Le rijsttafel n’est pas qu’un simple repas. C’est un artefact historique sur une assiette.
Développée à l’époque coloniale néerlandaise, cette gamme élaborée de plats indonésiens reste un incontournable aux Pays-Bas. Mais l’histoire derrière tout cela est compliquée. De nombreux Indonésiens autochtones l’évitent activement. Pourquoi? Parce que les connotations politiques sont lourdes. Le plat porte le poids de l’histoire coloniale.
Alors, qu’est-ce que c’est exactement ?
Considérez-le comme la réponse néerlandaise à nasi padang. Les Néerlandais ont probablement été inspirés par cette tradition indonésienne similaire aux plats multiples. Mais lorsque les Néerlandais coloniaux sont rentrés d’Indonésie, ils ont ramené bien plus que de simples souvenirs. Ils ont apporté une affection pour la sauce satay. Cet aliment de base épicé aux arachides est devenu un nom familier. Ils ont également introduit l’habitude de servir plusieurs petits plats à la fois.

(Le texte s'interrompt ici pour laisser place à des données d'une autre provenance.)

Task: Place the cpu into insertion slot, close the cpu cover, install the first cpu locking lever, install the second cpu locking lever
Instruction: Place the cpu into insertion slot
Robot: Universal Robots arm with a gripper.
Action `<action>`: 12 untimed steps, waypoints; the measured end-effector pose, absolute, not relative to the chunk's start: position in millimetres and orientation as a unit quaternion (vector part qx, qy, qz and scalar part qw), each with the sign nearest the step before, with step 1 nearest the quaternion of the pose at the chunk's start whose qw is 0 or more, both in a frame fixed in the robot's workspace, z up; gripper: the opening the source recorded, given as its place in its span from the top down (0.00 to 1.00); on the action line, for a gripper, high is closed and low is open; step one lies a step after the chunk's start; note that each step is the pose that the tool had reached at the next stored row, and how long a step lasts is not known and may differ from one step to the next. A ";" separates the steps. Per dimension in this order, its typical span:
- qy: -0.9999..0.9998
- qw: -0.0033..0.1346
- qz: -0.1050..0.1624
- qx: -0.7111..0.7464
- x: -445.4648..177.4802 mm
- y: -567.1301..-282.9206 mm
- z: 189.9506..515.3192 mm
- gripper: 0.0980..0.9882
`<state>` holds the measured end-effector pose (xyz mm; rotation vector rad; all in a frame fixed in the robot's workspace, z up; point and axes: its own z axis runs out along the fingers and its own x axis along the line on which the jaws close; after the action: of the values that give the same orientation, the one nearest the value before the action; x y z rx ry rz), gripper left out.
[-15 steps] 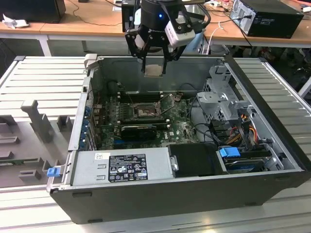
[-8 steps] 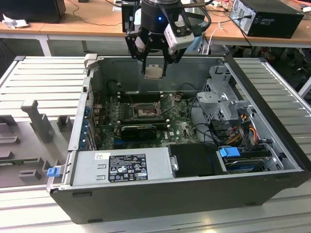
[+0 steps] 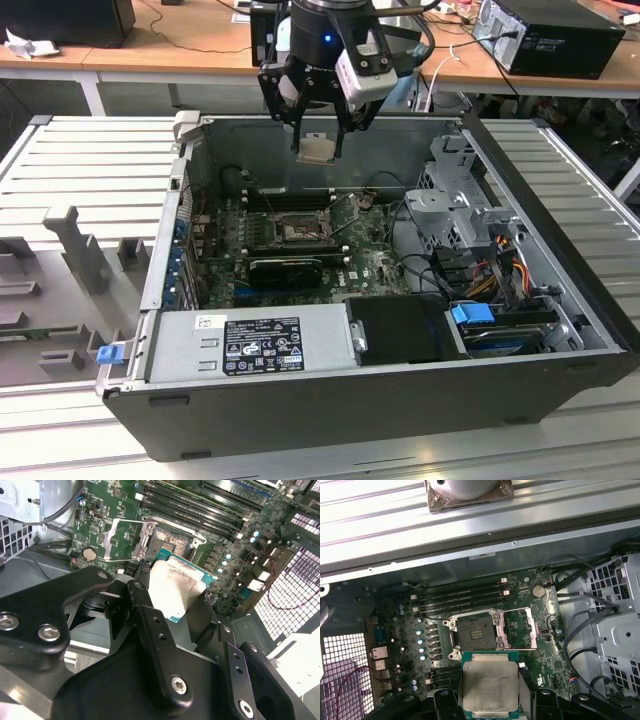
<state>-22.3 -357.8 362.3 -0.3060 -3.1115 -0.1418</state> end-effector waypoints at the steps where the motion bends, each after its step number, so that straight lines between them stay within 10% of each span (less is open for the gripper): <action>1: -0.994 0.006 -0.045 -0.101 -22.3 -357.8 362.3 0.51; 12: -0.991 0.005 -0.045 -0.128 -22.3 -357.8 362.3 0.51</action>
<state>-22.3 -357.8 362.3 -0.4008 -3.1035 -0.1424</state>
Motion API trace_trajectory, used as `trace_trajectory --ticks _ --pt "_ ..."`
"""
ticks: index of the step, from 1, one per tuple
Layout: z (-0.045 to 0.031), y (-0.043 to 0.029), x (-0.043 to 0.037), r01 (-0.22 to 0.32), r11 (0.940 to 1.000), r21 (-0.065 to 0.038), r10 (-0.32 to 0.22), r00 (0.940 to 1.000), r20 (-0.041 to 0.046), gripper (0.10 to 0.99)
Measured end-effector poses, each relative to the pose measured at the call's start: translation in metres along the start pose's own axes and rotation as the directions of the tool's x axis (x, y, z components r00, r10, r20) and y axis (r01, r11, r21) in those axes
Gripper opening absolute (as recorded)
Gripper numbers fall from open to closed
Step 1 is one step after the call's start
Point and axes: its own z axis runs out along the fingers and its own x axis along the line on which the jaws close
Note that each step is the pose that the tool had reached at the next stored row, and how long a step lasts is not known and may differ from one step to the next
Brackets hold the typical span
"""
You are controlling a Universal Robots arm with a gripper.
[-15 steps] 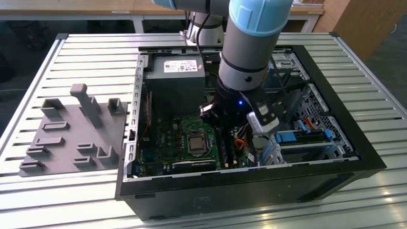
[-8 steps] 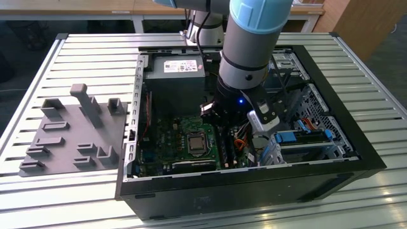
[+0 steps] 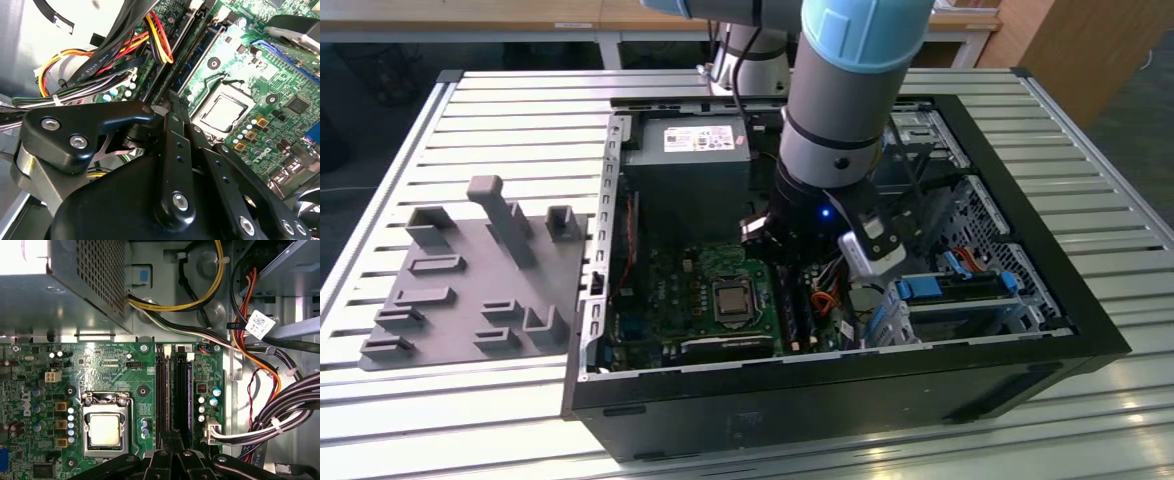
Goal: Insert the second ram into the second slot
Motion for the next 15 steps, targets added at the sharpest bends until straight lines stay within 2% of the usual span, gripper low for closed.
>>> trace_trajectory --ticks 11,14,15 --pt "0.0132 -0.0002 -0.0003 0.0 1.0 0.005 0.0 1.0 -0.0005 0.106" --pt "0.0128 -0.0002 -0.0003 0.0 1.0 0.009 0.0 1.0 -0.0011 0.106" --pt "0.0122 0.0 -0.0004 0.0 1.0 0.007 0.0 1.0 -0.0004 0.106"
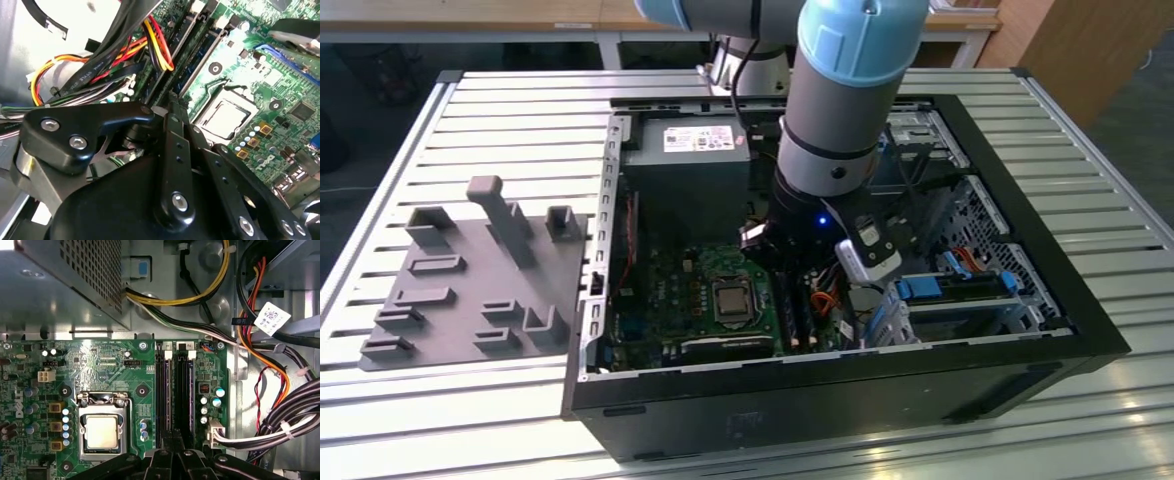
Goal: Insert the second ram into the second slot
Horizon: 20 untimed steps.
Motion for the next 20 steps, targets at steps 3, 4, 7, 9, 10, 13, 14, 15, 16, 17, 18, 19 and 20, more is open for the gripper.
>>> trace_trajectory --ticks 3,4,7,9,10,13,14,15,16,17,18,19,20 --pt "-0.0084 0.0002 0.0002 0.0 1.0 -0.003 0.0 1.0 0.0008 0.106" --pt "-0.0119 -0.0001 0.0004 0.0 1.0 -0.002 0.0 1.0 0.0005 0.106" --pt "-0.0165 -0.0001 0.0005 0.0 1.0 -0.002 0.0 1.0 0.0005 0.106" --pt "-0.0196 -0.0002 0.0006 0.0 1.0 -0.002 0.0 1.0 0.0005 0.106" --pt "-0.0203 -0.0002 0.0006 0.0 1.0 -0.002 0.0 1.0 0.0005 0.106" --pt "-0.0219 -0.0002 0.0007 0.0 1.0 -0.002 0.0 1.0 0.0005 0.106" --pt "-0.0223 -0.0002 0.0007 0.0 1.0 -0.002 0.0 1.0 0.0004 0.106" --pt "-0.0227 -0.0002 0.0007 0.0 1.0 -0.002 0.0 1.0 0.0004 0.106" --pt "-0.023 -0.0002 0.0007 0.0 1.0 -0.002 0.0 1.0 0.0004 0.106" --pt "-0.0231 -0.0002 0.0007 0.0 1.0 -0.002 0.0 1.0 0.0005 0.106" --pt "-0.0233 -0.0002 0.0007 0.0 1.0 -0.002 0.0 1.0 0.0005 0.106" --pt "-0.0237 -0.0002 0.0007 0.0 1.0 -0.002 0.0 1.0 0.0004 0.106" --pt "-0.0244 -0.0002 0.0007 0.0 1.0 -0.002 0.0 1.0 0.0003 0.106"
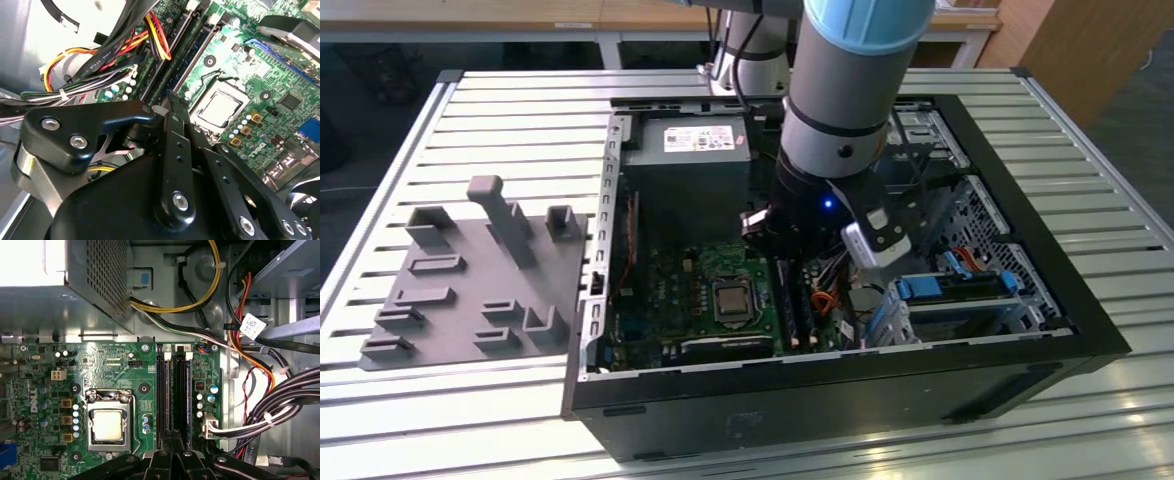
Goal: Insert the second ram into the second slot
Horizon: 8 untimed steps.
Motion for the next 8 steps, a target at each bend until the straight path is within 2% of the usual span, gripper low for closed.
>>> trace_trajectory --ticks 8 --pt "-0.0054 0.0 0.0002 0.0 1.0 0.0 0.0 1.0 0.0 0.106"
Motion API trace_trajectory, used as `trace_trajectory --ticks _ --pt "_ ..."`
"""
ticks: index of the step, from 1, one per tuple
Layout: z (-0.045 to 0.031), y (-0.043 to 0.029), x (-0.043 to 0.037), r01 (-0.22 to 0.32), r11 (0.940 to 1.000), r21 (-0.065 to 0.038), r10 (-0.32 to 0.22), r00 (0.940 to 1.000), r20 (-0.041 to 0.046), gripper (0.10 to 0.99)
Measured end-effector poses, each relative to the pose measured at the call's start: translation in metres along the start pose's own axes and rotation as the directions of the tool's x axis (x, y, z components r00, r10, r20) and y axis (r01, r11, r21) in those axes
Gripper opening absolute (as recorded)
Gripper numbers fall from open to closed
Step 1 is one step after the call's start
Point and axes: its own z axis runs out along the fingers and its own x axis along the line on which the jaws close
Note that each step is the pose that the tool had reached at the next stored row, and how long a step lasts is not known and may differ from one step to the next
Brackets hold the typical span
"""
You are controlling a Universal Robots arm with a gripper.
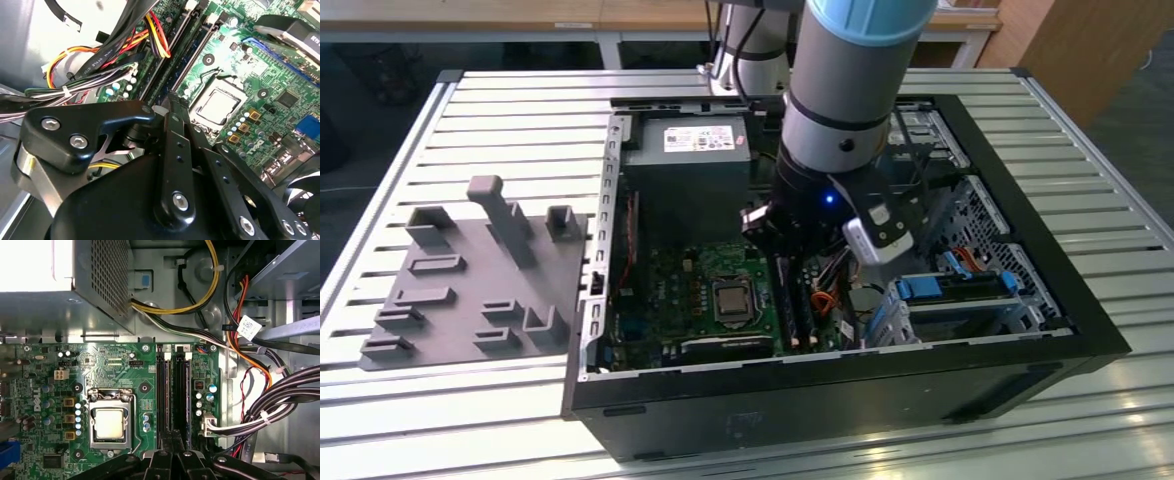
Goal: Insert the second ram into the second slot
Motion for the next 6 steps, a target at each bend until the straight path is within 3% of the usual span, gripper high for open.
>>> trace_trajectory --ticks 6 --pt "-0.0008 0.0 0.0 0.0 1.0 0.0 0.0 1.0 0.0 0.106"
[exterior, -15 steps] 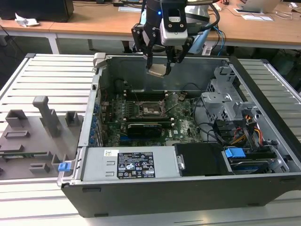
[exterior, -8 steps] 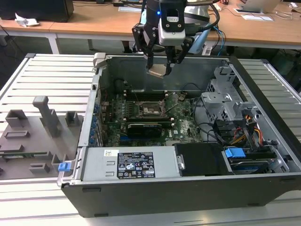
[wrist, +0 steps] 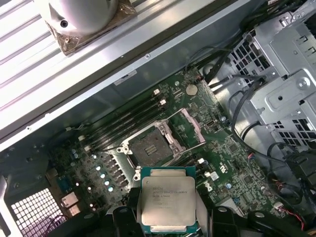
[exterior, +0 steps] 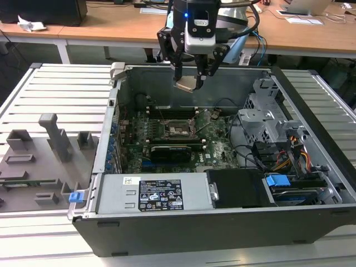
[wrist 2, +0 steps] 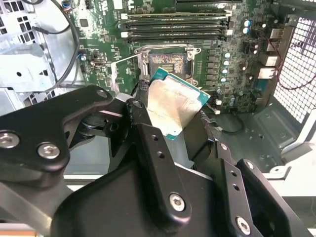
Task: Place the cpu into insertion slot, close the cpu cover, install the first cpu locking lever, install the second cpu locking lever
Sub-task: 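Place the cpu into insertion slot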
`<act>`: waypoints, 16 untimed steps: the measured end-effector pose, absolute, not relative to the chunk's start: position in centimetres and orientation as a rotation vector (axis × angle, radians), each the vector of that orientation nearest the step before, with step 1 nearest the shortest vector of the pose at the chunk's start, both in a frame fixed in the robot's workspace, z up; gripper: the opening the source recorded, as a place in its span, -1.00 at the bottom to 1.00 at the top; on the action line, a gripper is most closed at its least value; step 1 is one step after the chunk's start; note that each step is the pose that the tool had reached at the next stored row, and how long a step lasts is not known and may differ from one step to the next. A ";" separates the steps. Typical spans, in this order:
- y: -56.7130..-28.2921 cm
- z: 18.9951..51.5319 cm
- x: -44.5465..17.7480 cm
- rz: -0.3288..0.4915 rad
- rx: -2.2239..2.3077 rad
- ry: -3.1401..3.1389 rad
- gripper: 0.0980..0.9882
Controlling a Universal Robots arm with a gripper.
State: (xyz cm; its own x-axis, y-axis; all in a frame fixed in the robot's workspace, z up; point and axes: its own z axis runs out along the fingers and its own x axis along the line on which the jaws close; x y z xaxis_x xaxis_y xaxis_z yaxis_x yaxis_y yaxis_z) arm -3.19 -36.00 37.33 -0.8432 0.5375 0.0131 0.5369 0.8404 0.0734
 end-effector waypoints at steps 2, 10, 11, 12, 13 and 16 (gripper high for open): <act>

L’objectif était de mettre en valeur la cuisine diversifiée et savoureuse de l’archipel.
Un rijsttafel traditionnel se compose d’une assiette centrale de riz. Autour, vous trouverez une gamme de plats d’accompagnement. Viandes au curry. Poisson. Poulet. Légumes. Fruits. Savoure. Cornichons. Sauces. Condiments. Des noix. Œufs. La liste est interminable.
Le dîner commence avec du riz. Ensuite, ils choisissent parmi les plats d’accompagnement pour établir un équilibre. Vous voulez du salé. Vous voulez du piquant. Tu veux du sucré. Vous voulez du aigre. Vous mélangez et assortissez jusqu’à ce que ces saveurs s’alignent.
Ce n’est pas un déjeuner rapide.
Un rijsttafel de 40 plats n’était pas rare. Nous parlons d’un repas qui prend trois à quatre heures à consommer. C’est un événement. C’est une épreuve d’endurance. C’est une célébration de la saveur qui refuse d’être précipitée.
“Le convive se voit servir une assiette de riz puis choisit parmi les accompagnements pour obtenir un équilibre de saveurs salées, épicées, aigre-douces.”
Est-ce que ça vaut le coup ? Pour ceux qui aiment les saveurs complexes et qui ne craignent pas de rester assis pendant des heures, oui. Pour d’autres, l’histoire pourrait être trop difficile à avaler. Le plat reste populaire aux Pays-Bas. Mais outre-mer, en Indonésie même, l’accueil est mitigé. Certains y voient un délicieux hommage à leur culture. D’autres y voient un rappel de l’occupation.
Le rijsttafel se situe dans cette zone grise. C’est délicieux. C’est politiquement difficile. C’est tout à fait unique.
Comment gérer un repas qui prend quatre heures à manger ? Vous ralentissez. Vous vous engagez. Vous parlez. Ou vous appréciez simplement la nourriture et essayez de ne pas penser à l’empire qui a construit la table.
Les saveurs sont vives. Les textures sont variées. L’histoire est indéniable.